**What you should do:** This exercise requires an exact output of the listing, images omitted.

[Opening Available data section]

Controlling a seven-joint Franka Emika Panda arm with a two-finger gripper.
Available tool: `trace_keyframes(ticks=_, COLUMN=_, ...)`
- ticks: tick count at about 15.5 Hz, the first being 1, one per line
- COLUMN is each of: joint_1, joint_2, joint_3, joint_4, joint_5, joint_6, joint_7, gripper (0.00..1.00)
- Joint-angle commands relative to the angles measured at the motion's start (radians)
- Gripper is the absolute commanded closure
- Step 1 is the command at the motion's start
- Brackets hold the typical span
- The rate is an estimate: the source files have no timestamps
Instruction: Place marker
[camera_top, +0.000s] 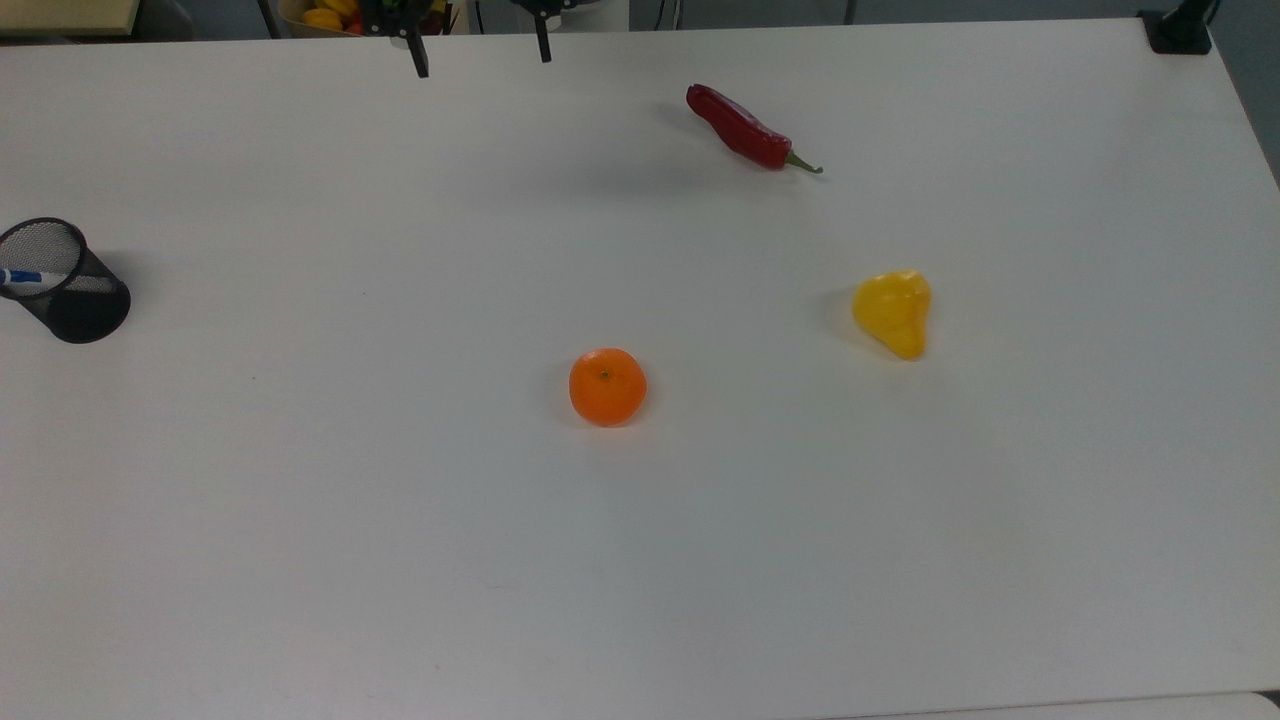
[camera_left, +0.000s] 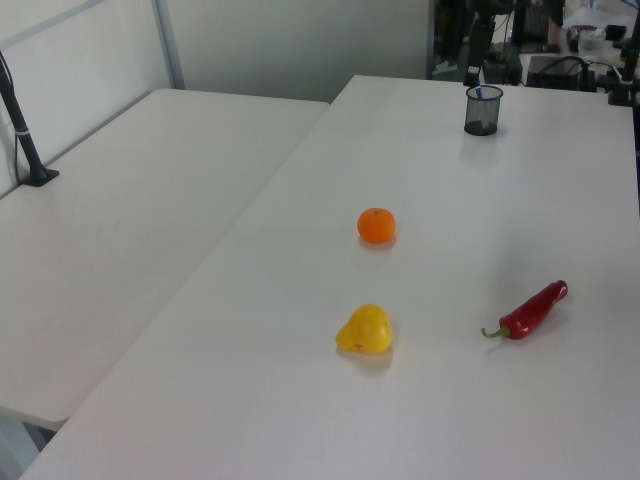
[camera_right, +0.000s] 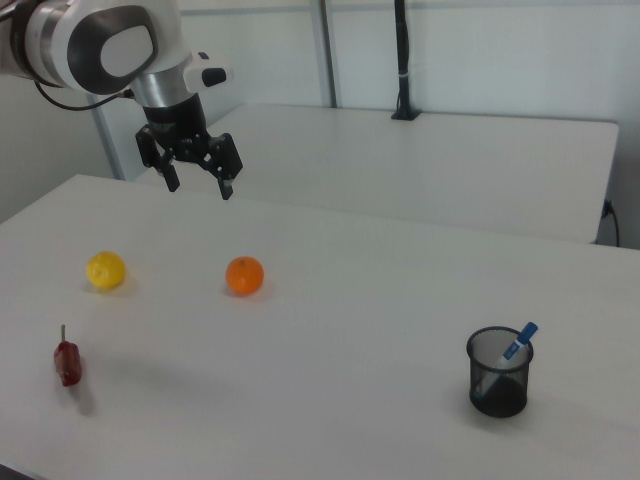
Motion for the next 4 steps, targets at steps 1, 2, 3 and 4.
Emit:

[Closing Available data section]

**Answer to this problem:**
Controlling a seven-joint Franka Emika Panda arm with a two-finger gripper.
Available tool: `trace_keyframes(ticks=_, COLUMN=_, ...)`
- ticks: tick count at about 15.5 Hz, the first being 1, one per line
- COLUMN is each of: joint_1, joint_2, joint_3, joint_4, joint_5, joint_6, joint_7, gripper (0.00..1.00)
- Joint-angle commands relative to the angles measured at the motion's start (radians)
- Gripper is the absolute commanded closure
- Step 1 is the command at the motion's start
- Brackets hold the typical span
- The rate is an estimate: the source files have no timestamps
Instruction: Place marker
[camera_top, +0.000s] 
[camera_left, +0.000s] 
[camera_right, +0.000s] 
Motion for the next 4 steps, targets at steps 1, 2, 3 and 4.
Emit:

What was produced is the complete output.